The European Commission officially presented the 21st package of sanctions against Russia. The restrictions cover 30 vessels of the so-called shadow fleet, 31 banks, the energy sector, and—for the first time in such a format—visa conditions for Russian military personnel.
What's inside the package
The shadow fleet consists of several hundred tankers and cargo vessels that transport Russian oil while circumventing the G7 price cap. According to analysts at Kyiv School of Economics, through this scheme Moscow receives billions of euros monthly, which directly finance the war. The inclusion of 30 new vessels on the blacklist is a step in the right direction, but the total number of ships operating outside the sanctions regime remains significantly larger.
The banking block covers 31 financial institutions. The restrictions make correspondent relations with European banks impossible and freeze assets. The question remains—how quickly have these institutions already managed to reorganize settlement routes through third countries: the UAE, Turkey, China.

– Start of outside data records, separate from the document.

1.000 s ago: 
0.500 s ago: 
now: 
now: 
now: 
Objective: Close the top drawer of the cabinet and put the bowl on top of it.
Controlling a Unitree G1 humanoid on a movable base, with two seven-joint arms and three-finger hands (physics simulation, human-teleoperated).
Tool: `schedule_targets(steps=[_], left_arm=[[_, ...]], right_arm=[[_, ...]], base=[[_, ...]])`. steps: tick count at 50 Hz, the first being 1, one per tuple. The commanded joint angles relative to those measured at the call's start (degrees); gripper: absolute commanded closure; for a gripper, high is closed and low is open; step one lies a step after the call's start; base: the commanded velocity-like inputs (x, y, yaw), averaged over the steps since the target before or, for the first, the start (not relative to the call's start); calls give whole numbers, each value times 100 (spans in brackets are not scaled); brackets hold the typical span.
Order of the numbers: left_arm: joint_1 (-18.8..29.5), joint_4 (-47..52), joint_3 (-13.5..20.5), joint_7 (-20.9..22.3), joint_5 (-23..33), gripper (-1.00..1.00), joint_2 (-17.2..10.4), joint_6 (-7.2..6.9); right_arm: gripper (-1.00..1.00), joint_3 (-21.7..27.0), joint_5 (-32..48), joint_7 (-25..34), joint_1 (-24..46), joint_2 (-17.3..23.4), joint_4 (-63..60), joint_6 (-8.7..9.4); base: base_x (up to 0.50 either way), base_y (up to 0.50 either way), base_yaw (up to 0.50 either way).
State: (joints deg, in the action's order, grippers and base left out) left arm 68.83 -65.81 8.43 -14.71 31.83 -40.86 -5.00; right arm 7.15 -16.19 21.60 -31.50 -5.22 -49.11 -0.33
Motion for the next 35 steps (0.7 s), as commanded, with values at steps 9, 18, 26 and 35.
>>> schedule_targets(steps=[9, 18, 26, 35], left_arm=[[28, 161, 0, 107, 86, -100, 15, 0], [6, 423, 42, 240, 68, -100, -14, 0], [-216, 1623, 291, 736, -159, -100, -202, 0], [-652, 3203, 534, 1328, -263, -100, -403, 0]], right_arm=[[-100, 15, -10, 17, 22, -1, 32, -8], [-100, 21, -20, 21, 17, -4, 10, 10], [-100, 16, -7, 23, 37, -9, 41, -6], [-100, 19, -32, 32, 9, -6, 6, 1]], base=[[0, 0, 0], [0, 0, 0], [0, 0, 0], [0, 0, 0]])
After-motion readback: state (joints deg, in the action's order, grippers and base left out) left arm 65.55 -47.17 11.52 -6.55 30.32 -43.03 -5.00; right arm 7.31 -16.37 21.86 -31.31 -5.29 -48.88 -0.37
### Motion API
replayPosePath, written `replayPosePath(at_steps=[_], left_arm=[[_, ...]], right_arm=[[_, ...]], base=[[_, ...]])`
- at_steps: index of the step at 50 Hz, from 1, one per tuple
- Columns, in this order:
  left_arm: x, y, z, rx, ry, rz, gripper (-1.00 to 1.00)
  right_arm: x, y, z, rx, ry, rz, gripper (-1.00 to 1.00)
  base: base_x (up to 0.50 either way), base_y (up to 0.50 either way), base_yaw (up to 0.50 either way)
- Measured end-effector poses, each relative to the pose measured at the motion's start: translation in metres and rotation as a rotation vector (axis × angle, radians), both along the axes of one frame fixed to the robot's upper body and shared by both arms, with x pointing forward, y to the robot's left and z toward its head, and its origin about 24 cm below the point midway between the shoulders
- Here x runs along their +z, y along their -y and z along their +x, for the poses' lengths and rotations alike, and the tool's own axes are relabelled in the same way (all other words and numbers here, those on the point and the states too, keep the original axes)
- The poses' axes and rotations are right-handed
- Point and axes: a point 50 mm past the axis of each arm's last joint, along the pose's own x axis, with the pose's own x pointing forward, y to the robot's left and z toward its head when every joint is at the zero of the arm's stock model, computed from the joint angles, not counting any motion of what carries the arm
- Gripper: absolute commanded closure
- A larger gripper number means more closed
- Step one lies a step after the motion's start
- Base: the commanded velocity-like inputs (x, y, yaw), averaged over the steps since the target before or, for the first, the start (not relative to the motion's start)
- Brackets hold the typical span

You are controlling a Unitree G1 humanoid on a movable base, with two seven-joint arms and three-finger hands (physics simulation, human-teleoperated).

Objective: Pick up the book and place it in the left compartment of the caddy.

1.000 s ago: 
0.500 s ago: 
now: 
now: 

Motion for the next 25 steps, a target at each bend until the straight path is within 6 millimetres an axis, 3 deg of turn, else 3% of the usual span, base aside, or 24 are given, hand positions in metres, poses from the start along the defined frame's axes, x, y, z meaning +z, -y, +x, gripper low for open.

Visa restrictions for military personnel represent a separate signal element. In practice, it means that officers and contractors of the Russian army lose any legal access to the Schengen zone. Symbolically—yes. Operational impact on the battlefield—minimal.
The logic of accumulation and its limits
Twenty-one packages in three years—this is a pace the EU has never demonstrated before. However, each successive package encounters the same structural limitation: sanctions are introduced centrally, but enforced by national customs authorities, financial regulators, and prosecutors of 27 states with different political motivations and different levels of resources.
According to data from the Brussels-based Transparency International EU, the gap between the list of sanctioned persons and actually frozen assets remains substantial. The enforcement mechanism is the weakest link in the entire structure.
Context: why now
The package emerged against the backdrop of negotiations about using revenues from frozen Russian assets for Ukraine's benefit and discussions about extending the general sanctions regime, which requires unanimous voting every six months. Hungary has repeatedly used this rule as a pressure lever. The 21st package is also a demonstration that consensus still holds.
What's next
The real impact of this package will become clear not from the moment of signing, but in 3-6 months—when it becomes evident whether new sanctioned vessels are being tracked by port authorities in India, Turkey, and Egypt, or are merely being added to a list that no one verifies.
If the EU does not establish a single oversight body with enforcement powers for sanctions compliance—won't subsequent packages turn into accounting without a cashier?